**Problem requirements**
Return each line of the data below exactly, omitting any pictures.
—————
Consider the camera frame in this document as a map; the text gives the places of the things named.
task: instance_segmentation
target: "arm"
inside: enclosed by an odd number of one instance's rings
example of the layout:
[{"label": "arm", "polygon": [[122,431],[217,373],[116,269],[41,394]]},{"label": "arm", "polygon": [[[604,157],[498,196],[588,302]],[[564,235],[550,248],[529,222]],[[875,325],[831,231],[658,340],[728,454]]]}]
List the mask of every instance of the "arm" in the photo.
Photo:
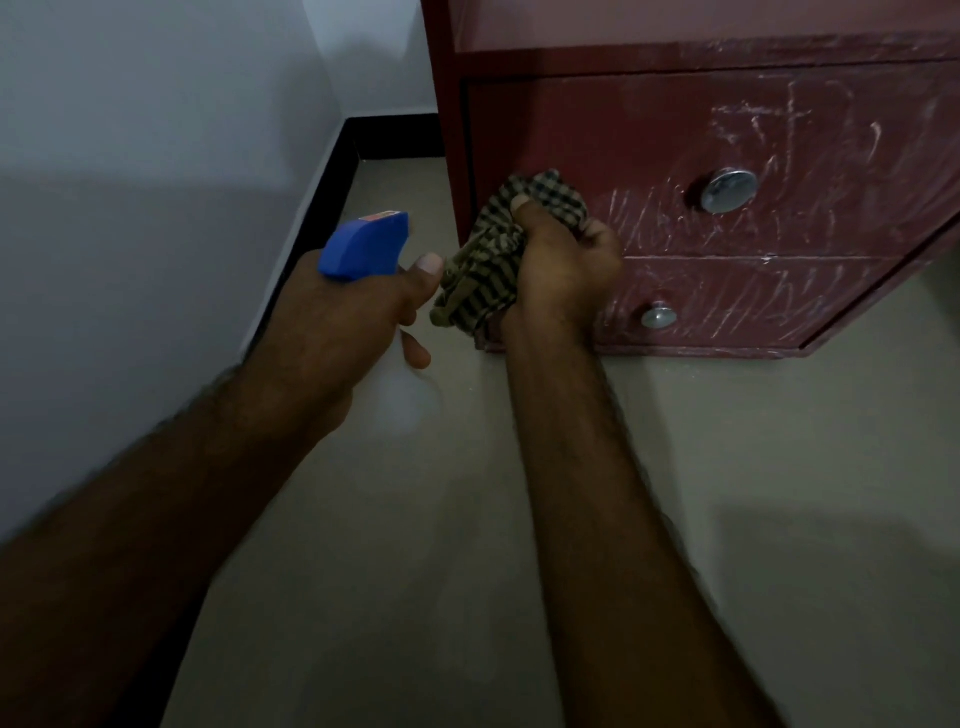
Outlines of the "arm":
[{"label": "arm", "polygon": [[100,722],[433,296],[418,265],[343,285],[305,256],[246,364],[0,551],[0,725]]},{"label": "arm", "polygon": [[644,488],[589,344],[619,242],[536,203],[503,331],[554,659],[569,726],[781,726]]}]

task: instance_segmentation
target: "spray bottle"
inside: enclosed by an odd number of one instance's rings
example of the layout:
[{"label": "spray bottle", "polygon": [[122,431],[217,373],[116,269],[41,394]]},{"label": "spray bottle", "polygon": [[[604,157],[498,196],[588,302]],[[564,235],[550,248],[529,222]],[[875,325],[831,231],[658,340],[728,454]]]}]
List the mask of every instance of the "spray bottle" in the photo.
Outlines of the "spray bottle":
[{"label": "spray bottle", "polygon": [[[409,234],[406,212],[380,212],[344,223],[321,251],[318,268],[324,276],[342,281],[393,275]],[[353,405],[338,438],[359,442],[407,438],[439,409],[439,388],[407,364],[398,329],[393,344],[354,389]]]}]

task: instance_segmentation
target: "drawer knob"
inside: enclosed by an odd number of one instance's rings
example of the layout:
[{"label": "drawer knob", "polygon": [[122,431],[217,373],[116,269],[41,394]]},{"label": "drawer knob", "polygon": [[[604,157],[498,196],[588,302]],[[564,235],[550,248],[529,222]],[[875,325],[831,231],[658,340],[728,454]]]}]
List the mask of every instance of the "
—————
**Result**
Consider the camera frame in this document as a map; the text gives the places of the things named.
task: instance_segmentation
target: "arm"
inside: enclosed by an odd number of one instance's rings
example of the layout:
[{"label": "arm", "polygon": [[122,431],[217,373],[116,269],[41,394]]},{"label": "arm", "polygon": [[[604,157],[498,196],[588,302]],[[564,235],[550,248],[529,222]],[[875,325],[831,231],[658,340],[728,454]]]}]
List the mask of every instance of the "arm" in the photo.
Photo:
Outlines of the "arm":
[{"label": "arm", "polygon": [[100,722],[433,296],[418,265],[343,285],[305,256],[246,364],[0,551],[0,725]]},{"label": "arm", "polygon": [[644,488],[589,344],[619,242],[536,203],[503,331],[554,659],[569,726],[781,726]]}]

task: instance_segmentation
target: "spray bottle"
inside: enclosed by an odd number of one instance's rings
example of the layout:
[{"label": "spray bottle", "polygon": [[122,431],[217,373],[116,269],[41,394]]},{"label": "spray bottle", "polygon": [[[604,157],[498,196],[588,302]],[[564,235],[550,248],[529,222]],[[875,325],[831,231],[658,340],[728,454]]]}]
List the mask of every instance of the "spray bottle" in the photo.
Outlines of the "spray bottle":
[{"label": "spray bottle", "polygon": [[[409,234],[406,212],[380,212],[344,223],[321,251],[318,268],[324,276],[342,281],[393,275]],[[353,405],[338,438],[359,442],[407,438],[439,409],[439,388],[407,364],[398,329],[393,344],[354,389]]]}]

task: instance_segmentation
target: "drawer knob"
inside: enclosed by an odd number of one instance's rings
example of the layout:
[{"label": "drawer knob", "polygon": [[122,431],[217,373],[116,269],[41,394]]},{"label": "drawer knob", "polygon": [[[604,157],[498,196],[588,302]],[[564,235],[550,248],[529,222]],[[875,325],[831,231],[658,340],[728,454]]]}]
List the mask of every instance of the "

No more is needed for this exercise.